9. A method for creating a draft with one or more payment terms as recited in claim 8, wherein the digital signature utilizes a random number sequence.

10. An apparatus that creates a draft with one or more payment terms, comprising; (a) a processor; (b) a memory that stores information under the control of the processor;

(c) logic that retrieves a plurality of terms from the memory;

(d) logic that calculates a payment schedule based on the terms;

(e) logic that creates a draft with a payment schedule based on the terms; and

(f) logic that dynamically adjusts the terms based on payment timings.

11. A computer program embodied on a computer-readable medium that creates a draft with one or more payment terms, comprising:

(a) a code segment that retrieves a plurality of terms from a storage;

(b) a code segment that calculates a payment schedule based on the terms;

(c) a code segment that creates a draft with a payment schedule based on the terms; and (d) a code segment that dynamically adjusts the terms based on payment timings.

12. A computer program embodied on a computer-readable medium that creates a draft with one or more payment terms, as recited in claim 11, including a code segment that adjusts the terms based on whether a payment was received early, on time or late.

13. A computer program embodied on a computer-readable medium that creates a draft with one or more payment terms, as recited in claim 11, including a code segment that adjusts the interest rate of a payment based on whether a payment was received early, on time or late.

14. A computer program embodied on a computer-readable medium that creates a draft with one or more payment terms, as recited in claim 11, including a code segment that adjusts the terms based on when the draft is cashed by a vendor.

15. A computer program embodied on a computer-readable medium that creates a draft with one or more payment terms, as recited in claim 11, including a code segment that adjusts the payment terms based on whether the draft was cashed early, on time or late.
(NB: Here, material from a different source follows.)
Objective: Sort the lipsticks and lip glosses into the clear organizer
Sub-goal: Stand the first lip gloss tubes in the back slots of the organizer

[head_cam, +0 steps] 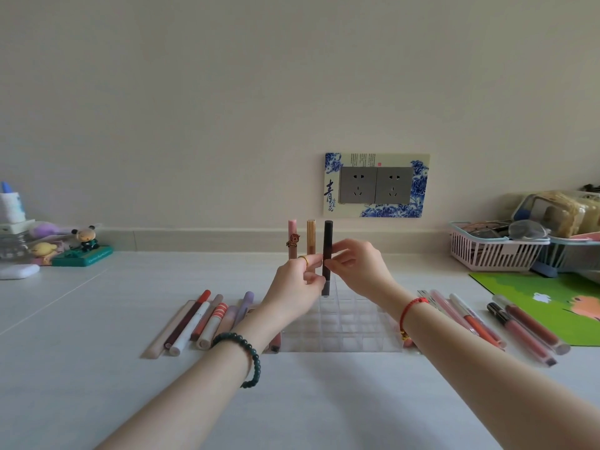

16. A computer program embodied on a computer-readable medium that creates a draft with one or more payment terms, as recited in claim 11 , wherein the terms emulate a deposit account.

17. A computer program embodied on a computer-readable medium that creates a draft with one or more payment terms, as recited in claim 11 , wherein the terms emulate a payment instrument.

18. A computer program embodied on a computer-readable medium that creates a draft with one or more payment terms, as recited in claim 11, including a code segment that utilizes a digital signature to secure the draft.

19. A computer program embodied on a computer-readable medium that creates a draft with one or more payment terms, as recited in claim 11, wherein the digital signature utilizes a random number sequence.